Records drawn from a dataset
========================

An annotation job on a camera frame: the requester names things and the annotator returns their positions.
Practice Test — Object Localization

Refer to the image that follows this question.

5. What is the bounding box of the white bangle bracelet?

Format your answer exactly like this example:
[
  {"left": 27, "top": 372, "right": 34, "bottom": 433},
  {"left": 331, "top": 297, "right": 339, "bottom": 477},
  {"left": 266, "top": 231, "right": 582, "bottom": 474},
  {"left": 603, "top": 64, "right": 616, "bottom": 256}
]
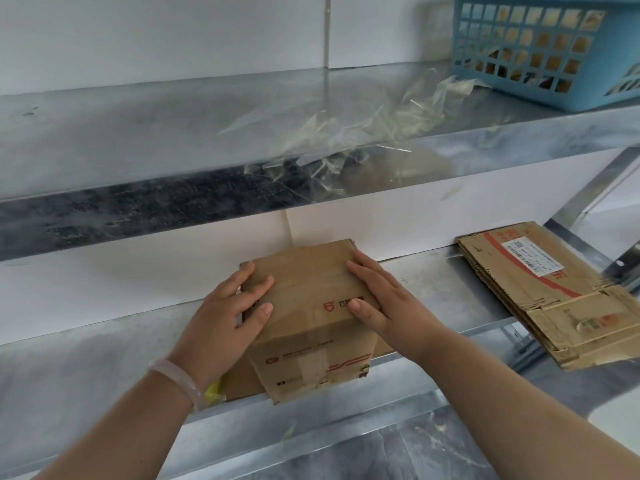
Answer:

========================

- [What is required]:
Once the pictures are set aside, please output all the data word for word.

- [Written solution]:
An annotation job on a camera frame: the requester names things and the annotator returns their positions.
Practice Test — Object Localization

Refer to the image that follows this question.

5. What is the bounding box of the white bangle bracelet?

Format your answer exactly like this example:
[
  {"left": 27, "top": 372, "right": 34, "bottom": 433},
  {"left": 331, "top": 297, "right": 339, "bottom": 477},
  {"left": 266, "top": 231, "right": 582, "bottom": 474},
  {"left": 603, "top": 64, "right": 616, "bottom": 256}
]
Answer:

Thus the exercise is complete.